■ Task requirements ■
Copy every entry exactly.

■ Extracted material ■
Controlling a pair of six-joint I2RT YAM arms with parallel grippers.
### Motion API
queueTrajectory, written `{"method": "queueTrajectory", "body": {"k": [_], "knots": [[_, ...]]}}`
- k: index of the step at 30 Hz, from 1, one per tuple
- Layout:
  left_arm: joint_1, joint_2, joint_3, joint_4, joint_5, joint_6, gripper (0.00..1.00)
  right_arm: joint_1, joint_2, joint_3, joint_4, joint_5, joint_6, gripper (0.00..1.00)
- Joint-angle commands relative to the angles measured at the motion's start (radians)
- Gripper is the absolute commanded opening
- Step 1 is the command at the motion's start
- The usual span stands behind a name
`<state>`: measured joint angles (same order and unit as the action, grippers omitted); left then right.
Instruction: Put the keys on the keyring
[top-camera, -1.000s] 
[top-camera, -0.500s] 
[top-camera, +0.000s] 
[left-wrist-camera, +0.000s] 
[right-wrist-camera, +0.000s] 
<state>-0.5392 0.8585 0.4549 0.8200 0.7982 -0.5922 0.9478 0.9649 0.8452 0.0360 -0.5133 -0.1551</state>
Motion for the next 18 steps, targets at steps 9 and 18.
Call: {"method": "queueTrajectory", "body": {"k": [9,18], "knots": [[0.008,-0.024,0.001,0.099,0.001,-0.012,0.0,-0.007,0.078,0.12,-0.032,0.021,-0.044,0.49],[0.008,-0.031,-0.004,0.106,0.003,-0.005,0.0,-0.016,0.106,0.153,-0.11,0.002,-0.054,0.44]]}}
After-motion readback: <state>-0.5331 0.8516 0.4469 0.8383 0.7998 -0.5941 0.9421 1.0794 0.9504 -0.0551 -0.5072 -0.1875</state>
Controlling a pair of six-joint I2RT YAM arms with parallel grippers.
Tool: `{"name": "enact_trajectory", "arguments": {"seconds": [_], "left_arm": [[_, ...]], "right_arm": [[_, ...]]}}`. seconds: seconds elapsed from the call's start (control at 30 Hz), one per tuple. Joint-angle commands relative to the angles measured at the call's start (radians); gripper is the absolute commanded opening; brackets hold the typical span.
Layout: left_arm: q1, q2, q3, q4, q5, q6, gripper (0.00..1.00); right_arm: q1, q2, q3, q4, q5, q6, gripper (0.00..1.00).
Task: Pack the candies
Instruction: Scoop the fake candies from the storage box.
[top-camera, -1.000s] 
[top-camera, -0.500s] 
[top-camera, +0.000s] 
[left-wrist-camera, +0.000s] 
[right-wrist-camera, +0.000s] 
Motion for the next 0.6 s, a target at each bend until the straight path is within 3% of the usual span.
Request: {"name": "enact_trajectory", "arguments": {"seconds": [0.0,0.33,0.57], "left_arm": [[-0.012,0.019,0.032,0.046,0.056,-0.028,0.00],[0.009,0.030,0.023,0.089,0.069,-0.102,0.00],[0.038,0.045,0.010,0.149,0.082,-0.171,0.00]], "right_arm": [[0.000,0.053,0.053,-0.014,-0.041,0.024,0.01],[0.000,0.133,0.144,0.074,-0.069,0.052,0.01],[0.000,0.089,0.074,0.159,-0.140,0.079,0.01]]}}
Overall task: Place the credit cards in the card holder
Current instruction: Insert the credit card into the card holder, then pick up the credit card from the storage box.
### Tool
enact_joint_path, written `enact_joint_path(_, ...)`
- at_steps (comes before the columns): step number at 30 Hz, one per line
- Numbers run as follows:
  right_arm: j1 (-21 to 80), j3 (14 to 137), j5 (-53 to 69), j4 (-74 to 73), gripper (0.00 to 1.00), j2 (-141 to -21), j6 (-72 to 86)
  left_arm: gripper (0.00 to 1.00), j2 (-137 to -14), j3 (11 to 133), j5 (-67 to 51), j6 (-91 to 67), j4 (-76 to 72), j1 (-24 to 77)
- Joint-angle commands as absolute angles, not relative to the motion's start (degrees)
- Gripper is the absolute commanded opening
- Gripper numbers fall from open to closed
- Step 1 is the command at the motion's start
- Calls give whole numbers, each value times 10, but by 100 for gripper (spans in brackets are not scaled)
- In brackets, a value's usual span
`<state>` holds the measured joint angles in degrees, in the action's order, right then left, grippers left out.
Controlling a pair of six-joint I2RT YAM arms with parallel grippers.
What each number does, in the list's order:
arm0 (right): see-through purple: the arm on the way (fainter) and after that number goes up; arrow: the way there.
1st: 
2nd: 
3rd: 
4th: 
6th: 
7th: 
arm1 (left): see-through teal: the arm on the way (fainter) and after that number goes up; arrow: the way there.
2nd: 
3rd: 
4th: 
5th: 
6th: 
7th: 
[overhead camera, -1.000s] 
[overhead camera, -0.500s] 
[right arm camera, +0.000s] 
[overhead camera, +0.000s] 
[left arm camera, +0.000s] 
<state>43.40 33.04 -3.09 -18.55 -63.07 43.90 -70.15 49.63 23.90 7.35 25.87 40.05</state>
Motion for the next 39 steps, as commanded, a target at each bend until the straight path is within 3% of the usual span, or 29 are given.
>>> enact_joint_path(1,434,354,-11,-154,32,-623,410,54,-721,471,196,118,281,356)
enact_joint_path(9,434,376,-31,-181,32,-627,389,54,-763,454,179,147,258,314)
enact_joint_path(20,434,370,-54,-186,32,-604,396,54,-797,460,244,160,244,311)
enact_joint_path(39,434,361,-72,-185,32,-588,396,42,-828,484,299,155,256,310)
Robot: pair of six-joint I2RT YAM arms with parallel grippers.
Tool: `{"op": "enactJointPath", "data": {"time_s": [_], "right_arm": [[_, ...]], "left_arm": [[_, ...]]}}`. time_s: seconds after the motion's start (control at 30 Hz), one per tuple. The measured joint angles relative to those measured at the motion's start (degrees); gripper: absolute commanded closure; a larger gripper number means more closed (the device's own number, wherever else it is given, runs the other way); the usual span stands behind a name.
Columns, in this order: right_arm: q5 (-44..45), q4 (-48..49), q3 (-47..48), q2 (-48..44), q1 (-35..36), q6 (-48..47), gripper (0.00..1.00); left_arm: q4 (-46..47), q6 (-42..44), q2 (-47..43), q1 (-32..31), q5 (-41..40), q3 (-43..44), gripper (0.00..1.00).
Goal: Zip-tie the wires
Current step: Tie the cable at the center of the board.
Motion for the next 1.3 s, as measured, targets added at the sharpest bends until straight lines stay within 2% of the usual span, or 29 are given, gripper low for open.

■ Response ■
Controlling a pair of six-joint I2RT YAM arms with parallel grippers.
### Motion API
queueTrajectory, written `{"method": "queueTrajectory", "body": {"k": [_], "knots": [[_, ...]]}}`
- k: index of the step at 30 Hz, from 1, one per tuple
- Layout:
  left_arm: joint_1, joint_2, joint_3, joint_4, joint_5, joint_6, gripper (0.00..1.00)
  right_arm: joint_1, joint_2, joint_3, joint_4, joint_5, joint_6, gripper (0.00..1.00)
- Joint-angle commands relative to the angles measured at the motion's start (radians)
- Gripper is the absolute commanded opening
- Step 1 is the command at the motion's start
- The usual span stands behind a name
`<state>`: measured joint angles (same order and unit as the action, grippers omitted); left then right.
Instruction: Put the keys on the keyring
[top-camera, -1.000s] 
[top-camera, -0.500s] 
[top-camera, +0.000s] 
[left-wrist-camera, +0.000s] 
[right-wrist-camera, +0.000s] 
<state>-0.5392 0.8585 0.4549 0.8200 0.7982 -0.5922 0.9478 0.9649 0.8452 0.0360 -0.5133 -0.1551</state>
Motion for the next 18 steps, targets at steps 9 and 18.
Call: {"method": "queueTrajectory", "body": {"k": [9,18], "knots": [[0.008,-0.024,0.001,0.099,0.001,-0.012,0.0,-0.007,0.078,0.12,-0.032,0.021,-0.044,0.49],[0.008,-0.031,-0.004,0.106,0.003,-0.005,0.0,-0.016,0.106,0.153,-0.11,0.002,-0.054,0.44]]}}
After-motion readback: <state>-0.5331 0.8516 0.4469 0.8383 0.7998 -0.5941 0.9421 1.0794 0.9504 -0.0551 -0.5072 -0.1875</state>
Controlling a pair of six-joint I2RT YAM arms with parallel grippers.
Tool: `{"name": "enact_trajectory", "arguments": {"seconds": [_], "left_arm": [[_, ...]], "right_arm": [[_, ...]]}}`. seconds: seconds elapsed from the call's start (control at 30 Hz), one per tuple. Joint-angle commands relative to the angles measured at the call's start (radians); gripper is the absolute commanded opening; brackets hold the typical span.
Layout: left_arm: q1, q2, q3, q4, q5, q6, gripper (0.00..1.00); right_arm: q1, q2, q3, q4, q5, q6, gripper (0.00..1.00).
Task: Pack the candies
Instruction: Scoop the fake candies from the storage box.
[top-camera, -1.000s] 
[top-camera, -0.500s] 
[top-camera, +0.000s] 
[left-wrist-camera, +0.000s] 
[right-wrist-camera, +0.000s] 
Motion for the next 0.6 s, a target at each bend until the straight path is within 3% of the usual span.
Request: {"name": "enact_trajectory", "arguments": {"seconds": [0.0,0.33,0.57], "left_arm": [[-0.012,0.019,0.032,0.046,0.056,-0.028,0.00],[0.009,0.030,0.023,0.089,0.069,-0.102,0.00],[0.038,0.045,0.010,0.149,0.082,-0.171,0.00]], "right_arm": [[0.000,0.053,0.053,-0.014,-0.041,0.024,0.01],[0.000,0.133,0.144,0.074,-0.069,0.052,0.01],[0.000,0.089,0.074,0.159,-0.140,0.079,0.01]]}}
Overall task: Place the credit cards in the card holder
Current instruction: Insert the credit card into the card holder, then pick up the credit card from the storage box.
### Tool
enact_joint_path, written `enact_joint_path(_, ...)`
- at_steps (comes before the columns): step number at 30 Hz, one per line
- Numbers run as follows:
  right_arm: j1 (-21 to 80), j3 (14 to 137), j5 (-53 to 69), j4 (-74 to 73), gripper (0.00 to 1.00), j2 (-141 to -21), j6 (-72 to 86)
  left_arm: gripper (0.00 to 1.00), j2 (-137 to -14), j3 (11 to 133), j5 (-67 to 51), j6 (-91 to 67), j4 (-76 to 72), j1 (-24 to 77)
- Joint-angle commands as absolute angles, not relative to the motion's start (degrees)
- Gripper is the absolute commanded opening
- Gripper numbers fall from open to closed
- Step 1 is the command at the motion's start
- Calls give whole numbers, each value times 10, but by 100 for gripper (spans in brackets are not scaled)
- In brackets, a value's usual span
`<state>` holds the measured joint angles in degrees, in the action's order, right then left, grippers left out.
Controlling a pair of six-joint I2RT YAM arms with parallel grippers.
What each number does, in the list's order:
arm0 (right): see-through purple: the arm on the way (fainter) and after that number goes up; arrow: the way there.
1st: 
2nd: 
3rd: 
4th: 
6th: 
7th: 
arm1 (left): see-through teal: the arm on the way (fainter) and after that number goes up; arrow: the way there.
2nd: 
3rd: 
4th: 
5th: 
6th: 
7th: 
[overhead camera, -1.000s] 
[overhead camera, -0.500s] 
[right arm camera, +0.000s] 
[overhead camera, +0.000s] 
[left arm camera, +0.000s] 
<state>43.40 33.04 -3.09 -18.55 -63.07 43.90 -70.15 49.63 23.90 7.35 25.87 40.05</state>
Motion for the next 39 steps, as commanded, a target at each bend until the straight path is within 3% of the usual span, or 29 are given.
>>> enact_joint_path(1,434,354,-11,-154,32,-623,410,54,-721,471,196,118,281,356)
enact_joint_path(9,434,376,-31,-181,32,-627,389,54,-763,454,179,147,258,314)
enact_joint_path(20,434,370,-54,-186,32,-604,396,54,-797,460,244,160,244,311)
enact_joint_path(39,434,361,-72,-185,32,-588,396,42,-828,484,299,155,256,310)
Robot: pair of six-joint I2RT YAM arms with parallel grippers.
Tool: `{"op": "enactJointPath", "data": {"time_s": [_], "right_arm": [[_, ...]], "left_arm": [[_, ...]]}}`. time_s: seconds after the motion's start (control at 30 Hz), one per tuple. The measured joint angles relative to those measured at the motion's start (degrees); gripper: absolute commanded closure; a larger gripper number means more closed (the device's own number, wherever else it is given, runs the other way); the usual span stands behind a name.
Columns, in this order: right_arm: q5 (-44..45), q4 (-48..49), q3 (-47..48), q2 (-48..44), q1 (-35..36), q6 (-48..47), gripper (0.00..1.00); left_arm: q4 (-46..47), q6 (-42..44), q2 (-47..43), q1 (-32..31), q5 (-41..40), q3 (-43..44), gripper (0.00..1.00).
Goal: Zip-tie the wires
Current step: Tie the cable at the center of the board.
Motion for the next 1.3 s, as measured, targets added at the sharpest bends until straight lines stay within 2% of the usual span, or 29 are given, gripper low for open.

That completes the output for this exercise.